TORONTO (Reuters) - The Canadian Auto Workers union has offered the Detroit 3 automakers concessions on wages and pensions for new hires, a senior union official said on Thursday, as pressure builds to reach a deal ahead of a deadline early next week.
CAW National Secretary-Treasurer Peter Kennedy said the union has proposed a lower starting wage for new hires, and a longer “earn-in,” the time it takes to reach the top of the pay scale. But workers would still eventually reach the same pay as existing employees.
“The important thing is that over time they would grow into the prevailing rate, so that we wouldn’t have a permanent two-tier system,” said Kennedy.
On Monday, a union source close to the talks said it might be possible to extend the earn-in from the current six years to as long as 10 years. Kennedy said he did not want to talk specifics.
The CAW has threatened to strike against Fiat SpA’s Chrysler FIA.MI, Ford Motor Co (F.N) and General Motors Corp (GM.N) simultaneously if it does not reach a contract agreement with at least one company by its strike deadline at 11:59 p.m. Eastern on September 17 (0359 GMT, September 18).

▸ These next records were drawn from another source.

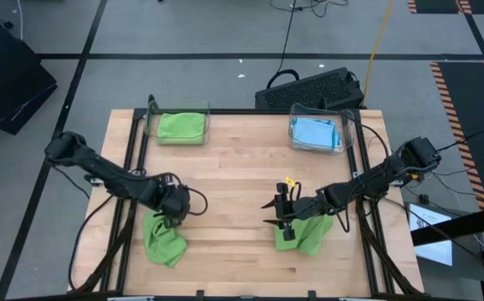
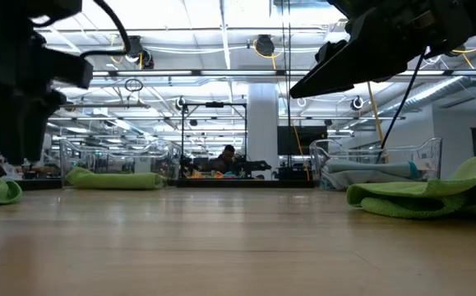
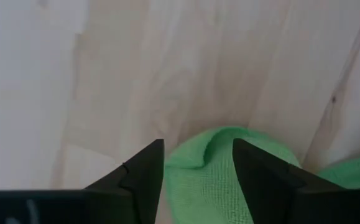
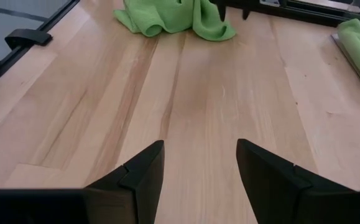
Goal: Fold microfiber towels
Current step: Fold the left green microfiber cloth
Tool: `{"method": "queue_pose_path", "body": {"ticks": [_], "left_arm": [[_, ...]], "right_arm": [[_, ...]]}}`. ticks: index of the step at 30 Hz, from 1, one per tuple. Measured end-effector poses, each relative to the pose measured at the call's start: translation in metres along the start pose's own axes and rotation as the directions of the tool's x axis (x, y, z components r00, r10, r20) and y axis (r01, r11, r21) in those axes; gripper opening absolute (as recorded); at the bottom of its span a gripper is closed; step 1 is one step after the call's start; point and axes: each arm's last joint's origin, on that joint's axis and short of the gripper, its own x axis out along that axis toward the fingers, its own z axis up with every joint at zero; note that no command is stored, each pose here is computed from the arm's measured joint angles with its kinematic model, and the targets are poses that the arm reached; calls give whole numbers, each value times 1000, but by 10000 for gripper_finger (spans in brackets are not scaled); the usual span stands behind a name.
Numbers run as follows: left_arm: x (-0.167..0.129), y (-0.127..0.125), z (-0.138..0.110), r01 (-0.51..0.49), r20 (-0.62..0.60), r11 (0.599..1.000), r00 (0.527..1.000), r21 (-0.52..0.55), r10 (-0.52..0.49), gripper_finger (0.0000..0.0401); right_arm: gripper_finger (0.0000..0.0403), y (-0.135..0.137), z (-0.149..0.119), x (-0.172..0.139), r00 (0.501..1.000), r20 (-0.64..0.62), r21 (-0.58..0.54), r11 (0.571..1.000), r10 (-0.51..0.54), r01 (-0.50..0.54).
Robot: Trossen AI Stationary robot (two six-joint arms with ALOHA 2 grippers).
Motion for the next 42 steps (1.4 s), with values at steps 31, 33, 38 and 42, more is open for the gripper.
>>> {"method": "queue_pose_path", "body": {"ticks": [31,33,38,42], "left_arm": [[2,3,22,-45,234,998,971,-36,53,8],[-14,0,34,-72,312,997,947,-32,78,6],[-53,1,62,-146,475,988,866,-54,154,8],[-83,3,82,-184,592,978,779,-99,207,7]], "right_arm": [[192,16,4,-5,997,49,35,998,52,-54],[192,16,5,-5,997,63,76,996,44,-49],[192,16,11,-2,989,145,152,988,-14,-8],[192,18,11,6,981,191,158,987,-34,3]]}}
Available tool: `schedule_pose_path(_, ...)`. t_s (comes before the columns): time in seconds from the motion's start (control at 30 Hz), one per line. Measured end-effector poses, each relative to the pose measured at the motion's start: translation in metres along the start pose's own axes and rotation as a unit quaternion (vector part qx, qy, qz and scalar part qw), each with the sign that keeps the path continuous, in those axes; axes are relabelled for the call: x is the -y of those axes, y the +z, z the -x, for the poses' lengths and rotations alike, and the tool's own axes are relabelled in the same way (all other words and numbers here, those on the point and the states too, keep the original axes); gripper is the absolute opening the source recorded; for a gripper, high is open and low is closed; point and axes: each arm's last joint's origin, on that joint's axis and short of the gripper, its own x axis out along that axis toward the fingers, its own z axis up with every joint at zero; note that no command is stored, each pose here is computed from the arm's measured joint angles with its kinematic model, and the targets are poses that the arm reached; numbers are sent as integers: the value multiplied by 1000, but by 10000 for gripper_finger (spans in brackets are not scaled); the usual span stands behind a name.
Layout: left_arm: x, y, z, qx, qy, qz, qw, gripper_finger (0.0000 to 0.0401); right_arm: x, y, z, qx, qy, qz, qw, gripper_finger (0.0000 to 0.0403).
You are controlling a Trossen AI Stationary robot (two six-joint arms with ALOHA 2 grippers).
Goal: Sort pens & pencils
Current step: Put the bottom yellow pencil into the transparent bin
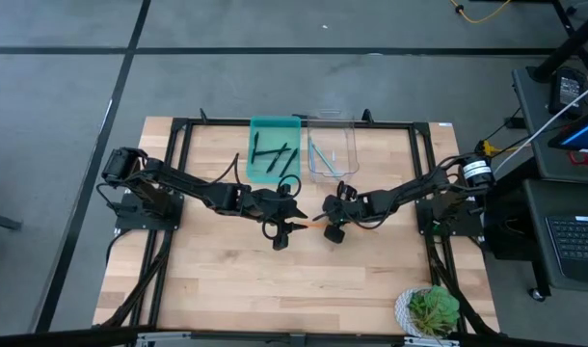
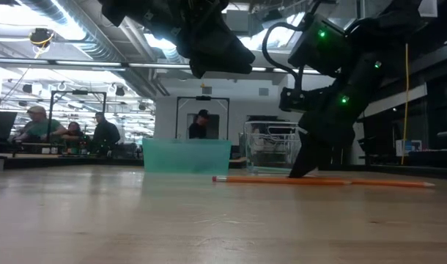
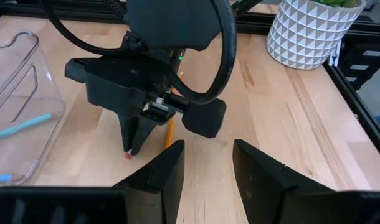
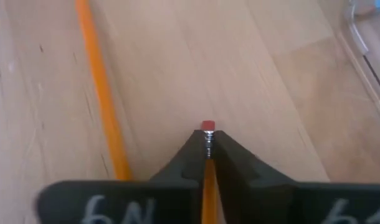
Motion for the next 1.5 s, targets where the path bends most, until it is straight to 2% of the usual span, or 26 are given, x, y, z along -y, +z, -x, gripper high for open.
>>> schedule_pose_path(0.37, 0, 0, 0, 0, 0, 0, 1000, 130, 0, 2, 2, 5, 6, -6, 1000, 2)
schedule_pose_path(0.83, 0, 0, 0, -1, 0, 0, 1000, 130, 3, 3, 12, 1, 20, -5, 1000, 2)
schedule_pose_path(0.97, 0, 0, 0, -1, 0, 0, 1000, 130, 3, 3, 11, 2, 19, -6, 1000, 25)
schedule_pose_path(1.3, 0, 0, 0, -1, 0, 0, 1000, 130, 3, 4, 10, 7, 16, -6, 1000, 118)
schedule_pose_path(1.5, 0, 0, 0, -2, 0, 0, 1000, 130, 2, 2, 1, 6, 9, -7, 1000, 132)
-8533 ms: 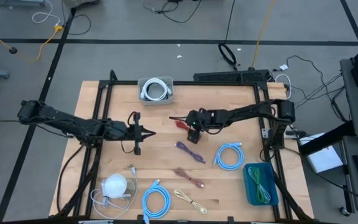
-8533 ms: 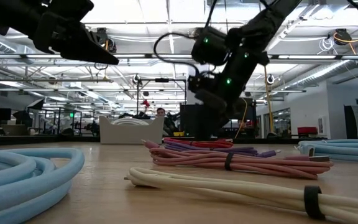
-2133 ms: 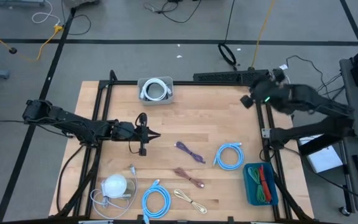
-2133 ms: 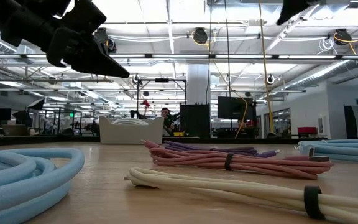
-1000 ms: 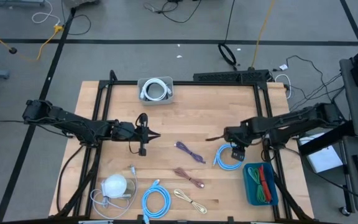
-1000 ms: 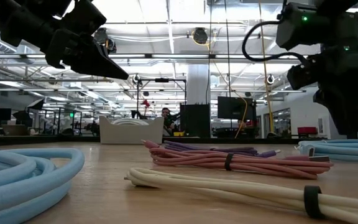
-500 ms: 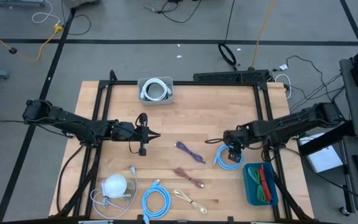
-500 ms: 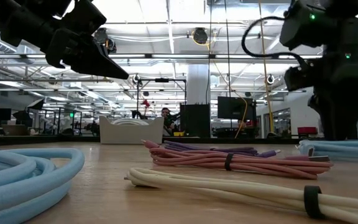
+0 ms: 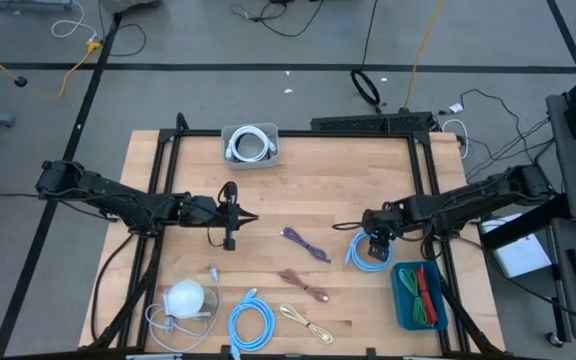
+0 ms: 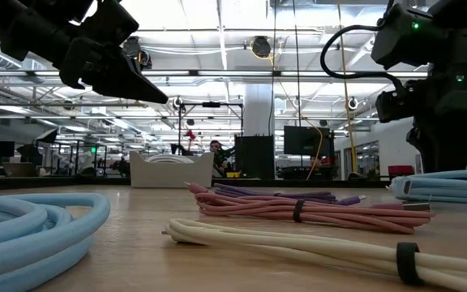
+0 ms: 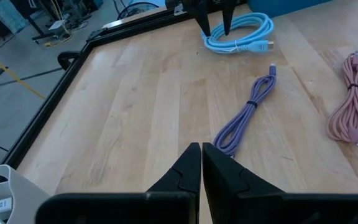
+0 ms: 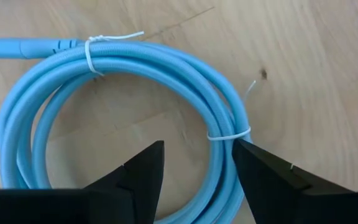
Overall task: Pick & Place USB Port
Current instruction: Put the top blue HDMI cable into the gray bin
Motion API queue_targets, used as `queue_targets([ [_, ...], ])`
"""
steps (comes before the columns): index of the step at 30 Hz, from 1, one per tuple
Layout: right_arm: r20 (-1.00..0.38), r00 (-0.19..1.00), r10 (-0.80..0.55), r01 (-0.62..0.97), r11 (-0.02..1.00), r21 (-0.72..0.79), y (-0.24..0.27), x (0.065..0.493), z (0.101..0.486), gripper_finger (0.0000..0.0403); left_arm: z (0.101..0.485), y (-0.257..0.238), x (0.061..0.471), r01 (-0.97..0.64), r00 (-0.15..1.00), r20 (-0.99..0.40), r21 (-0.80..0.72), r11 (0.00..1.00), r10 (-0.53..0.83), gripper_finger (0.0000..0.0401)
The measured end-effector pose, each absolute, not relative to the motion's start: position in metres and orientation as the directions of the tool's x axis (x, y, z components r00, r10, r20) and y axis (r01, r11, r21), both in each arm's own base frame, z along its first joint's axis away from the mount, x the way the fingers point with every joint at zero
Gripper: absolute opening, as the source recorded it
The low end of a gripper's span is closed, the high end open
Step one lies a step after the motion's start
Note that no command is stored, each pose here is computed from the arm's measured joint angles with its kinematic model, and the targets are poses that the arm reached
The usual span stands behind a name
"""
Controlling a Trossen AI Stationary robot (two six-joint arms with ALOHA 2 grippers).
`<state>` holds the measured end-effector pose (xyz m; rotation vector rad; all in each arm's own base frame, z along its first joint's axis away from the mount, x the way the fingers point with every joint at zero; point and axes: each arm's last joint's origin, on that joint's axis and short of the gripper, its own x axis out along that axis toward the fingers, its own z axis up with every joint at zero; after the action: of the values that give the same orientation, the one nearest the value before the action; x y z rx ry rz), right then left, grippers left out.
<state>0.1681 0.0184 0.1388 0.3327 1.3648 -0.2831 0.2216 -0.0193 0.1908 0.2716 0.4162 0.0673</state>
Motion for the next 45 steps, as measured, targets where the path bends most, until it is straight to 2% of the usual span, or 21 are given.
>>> queue_targets([
  [5,-0.983,0.184,-0.002,0.384,0.921,0.070,0.019,0.169,0.140,0.0179,0.191,-0.019,0.222,-0.009,0.913,-0.389,0.274,0.962,0.120,0.0021],
  [14,-0.971,0.236,-0.024,0.347,0.936,0.061,0.021,0.186,0.168,0.0175,0.191,-0.019,0.222,-0.008,0.912,-0.392,0.275,0.961,0.119,0.0021],
  [18,-0.978,0.208,-0.025,0.353,0.934,0.051,0.021,0.184,0.167,0.0176,0.190,-0.020,0.221,0.003,0.912,-0.397,0.271,0.963,0.109,0.0021],
  [26,-0.985,0.131,-0.113,0.346,0.936,-0.061,0.018,0.173,0.156,0.0175,0.190,-0.020,0.221,0.009,0.911,-0.399,0.270,0.963,0.103,0.0021],
  [34,-0.985,0.147,-0.094,0.379,0.925,-0.032,0.016,0.159,0.128,0.0172,0.190,-0.020,0.221,0.009,0.911,-0.399,0.269,0.963,0.103,0.0021],
  [37,-0.987,0.130,-0.092,0.421,0.906,-0.029,0.016,0.155,0.123,0.0154,0.190,-0.020,0.221,0.008,0.912,-0.396,0.269,0.963,0.103,0.0021],
  [41,-0.981,0.148,-0.124,0.471,0.881,-0.040,0.015,0.157,0.123,0.0096,0.191,-0.020,0.222,0.005,0.917,-0.385,0.267,0.964,0.102,0.0021],
  [43,-0.967,0.194,-0.166,0.509,0.860,-0.046,0.014,0.161,0.124,0.0063,0.192,-0.020,0.222,0.002,0.919,-0.380,0.263,0.965,0.102,0.0021],
  [45,-0.940,0.256,-0.226,0.538,0.841,-0.055,0.013,0.167,0.127,0.0050,0.192,-0.020,0.222,-0.007,0.922,-0.373,0.251,0.968,0.103,0.0021],
])
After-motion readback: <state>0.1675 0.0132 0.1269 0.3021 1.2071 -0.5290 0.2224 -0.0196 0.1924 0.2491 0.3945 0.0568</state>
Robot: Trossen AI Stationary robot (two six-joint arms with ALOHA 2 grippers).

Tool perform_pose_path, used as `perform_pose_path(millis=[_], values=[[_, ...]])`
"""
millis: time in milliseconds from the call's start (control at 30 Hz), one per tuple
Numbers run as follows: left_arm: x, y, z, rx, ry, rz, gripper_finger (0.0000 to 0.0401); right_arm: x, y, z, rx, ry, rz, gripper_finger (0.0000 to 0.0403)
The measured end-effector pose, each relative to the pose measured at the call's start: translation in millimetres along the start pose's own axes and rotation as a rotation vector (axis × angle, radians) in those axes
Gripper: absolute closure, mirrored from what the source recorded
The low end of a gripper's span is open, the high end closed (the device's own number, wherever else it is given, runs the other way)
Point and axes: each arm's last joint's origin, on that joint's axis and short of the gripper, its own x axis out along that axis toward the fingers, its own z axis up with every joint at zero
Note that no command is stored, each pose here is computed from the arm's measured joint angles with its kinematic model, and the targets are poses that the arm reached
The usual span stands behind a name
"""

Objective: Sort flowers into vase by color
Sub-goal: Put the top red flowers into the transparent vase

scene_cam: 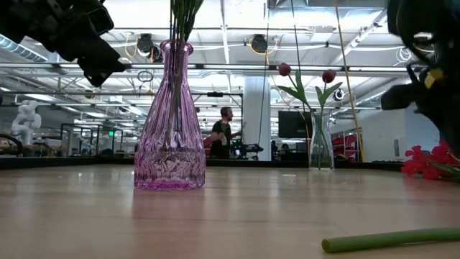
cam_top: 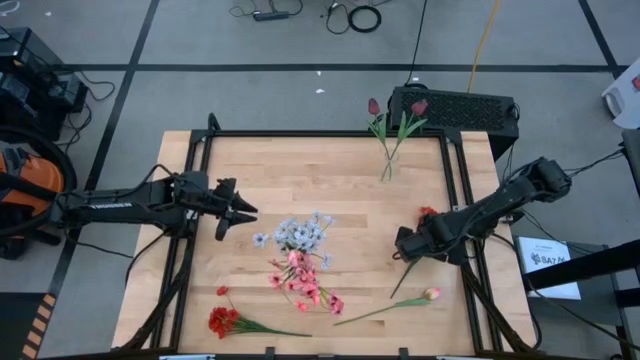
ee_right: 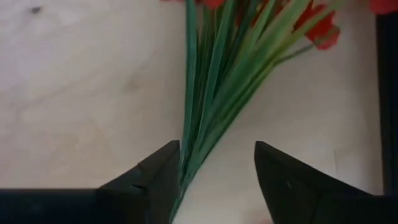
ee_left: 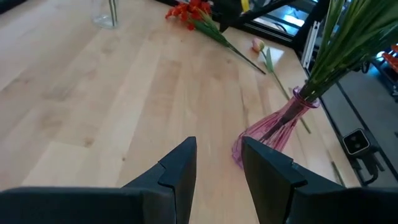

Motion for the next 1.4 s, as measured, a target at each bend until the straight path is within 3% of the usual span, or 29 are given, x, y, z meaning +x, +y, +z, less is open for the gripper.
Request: perform_pose_path(millis=[200,400,500,667,800,967,1100,1233,1400], values=[[0,0,0,-0.020,0.005,-0.002,0.0267,20,-1,12,0.032,-0.059,-0.014,0.0179],[0,0,-1,-0.023,0.014,0.005,0.0267,41,-1,23,0.076,-0.075,0.007,0.0195],[0,0,-2,-0.024,0.017,0.016,0.0267,47,1,27,0.100,-0.060,0.055,0.0240],[0,1,-2,-0.025,0.015,0.025,0.0267,45,6,28,0.031,-0.081,0.115,0.0376],[0,1,-2,-0.024,0.015,0.026,0.0267,33,12,26,-0.102,-0.124,0.214,0.0386],[0,3,-2,-0.017,0.001,0.087,0.0267,-2,24,26,-0.241,-0.347,0.535,0.0398],[0,5,-1,-0.014,-0.016,0.154,0.0267,-42,22,34,-0.295,-0.637,0.752,0.0398],[-1,7,0,-0.015,-0.036,0.234,0.0267,-81,13,43,-0.393,-0.872,0.835,0.0398],[-1,8,0,-0.020,-0.049,0.276,0.0267,-123,2,55,-0.383,-1.195,0.856,0.0398]])
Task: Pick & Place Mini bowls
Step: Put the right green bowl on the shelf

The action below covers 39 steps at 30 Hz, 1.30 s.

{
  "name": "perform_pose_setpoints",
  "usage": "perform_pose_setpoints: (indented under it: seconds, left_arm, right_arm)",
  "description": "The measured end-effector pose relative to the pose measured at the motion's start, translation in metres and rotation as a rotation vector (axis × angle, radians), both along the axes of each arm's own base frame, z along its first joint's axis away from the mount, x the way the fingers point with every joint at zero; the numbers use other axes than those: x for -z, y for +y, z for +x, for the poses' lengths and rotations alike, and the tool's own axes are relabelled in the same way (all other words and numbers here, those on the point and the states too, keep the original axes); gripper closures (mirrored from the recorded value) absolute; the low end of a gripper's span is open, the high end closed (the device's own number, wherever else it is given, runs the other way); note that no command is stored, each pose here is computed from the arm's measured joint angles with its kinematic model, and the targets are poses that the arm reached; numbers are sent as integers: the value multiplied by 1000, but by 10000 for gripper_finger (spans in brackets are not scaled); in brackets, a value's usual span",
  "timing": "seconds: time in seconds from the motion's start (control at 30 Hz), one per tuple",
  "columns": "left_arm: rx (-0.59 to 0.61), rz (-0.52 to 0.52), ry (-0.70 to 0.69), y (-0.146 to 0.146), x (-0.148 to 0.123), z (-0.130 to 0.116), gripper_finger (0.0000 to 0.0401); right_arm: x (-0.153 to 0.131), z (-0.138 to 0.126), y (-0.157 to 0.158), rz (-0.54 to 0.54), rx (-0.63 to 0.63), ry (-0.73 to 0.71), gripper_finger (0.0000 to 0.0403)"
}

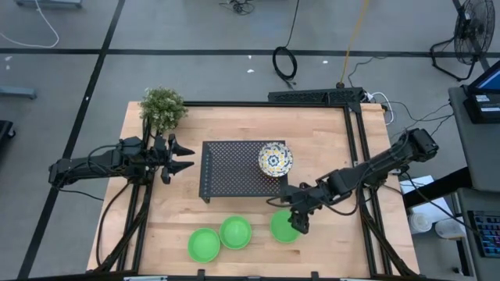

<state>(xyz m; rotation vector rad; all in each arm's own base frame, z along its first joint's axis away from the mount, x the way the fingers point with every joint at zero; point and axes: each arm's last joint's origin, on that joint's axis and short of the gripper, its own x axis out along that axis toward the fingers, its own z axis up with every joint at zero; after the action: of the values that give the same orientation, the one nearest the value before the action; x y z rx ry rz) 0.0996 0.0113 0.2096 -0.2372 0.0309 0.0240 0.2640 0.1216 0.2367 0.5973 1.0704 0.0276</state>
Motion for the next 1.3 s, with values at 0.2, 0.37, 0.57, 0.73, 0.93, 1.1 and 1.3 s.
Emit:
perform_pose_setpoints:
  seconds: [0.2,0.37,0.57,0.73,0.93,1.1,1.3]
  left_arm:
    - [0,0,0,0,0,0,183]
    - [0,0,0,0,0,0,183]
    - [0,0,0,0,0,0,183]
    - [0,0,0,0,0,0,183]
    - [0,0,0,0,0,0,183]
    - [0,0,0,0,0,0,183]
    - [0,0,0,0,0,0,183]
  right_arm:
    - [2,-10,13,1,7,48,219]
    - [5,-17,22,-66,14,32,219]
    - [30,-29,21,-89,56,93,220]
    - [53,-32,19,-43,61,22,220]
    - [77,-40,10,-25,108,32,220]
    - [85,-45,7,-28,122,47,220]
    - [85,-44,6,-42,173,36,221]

Kennedy said the union has also presented a new pension plan for new hires. New workers would contribute to their pensions - current employees do not - but would still be entitled to a defined benefit, not a defined contribution pension.
Also on pensions, Kennedy said the union could relax the “30-and-out” provision for new hires. Instead of being allowed to retire after 30 years under any circumstances, they would be able to retire after 30 years only if they were above a particular age.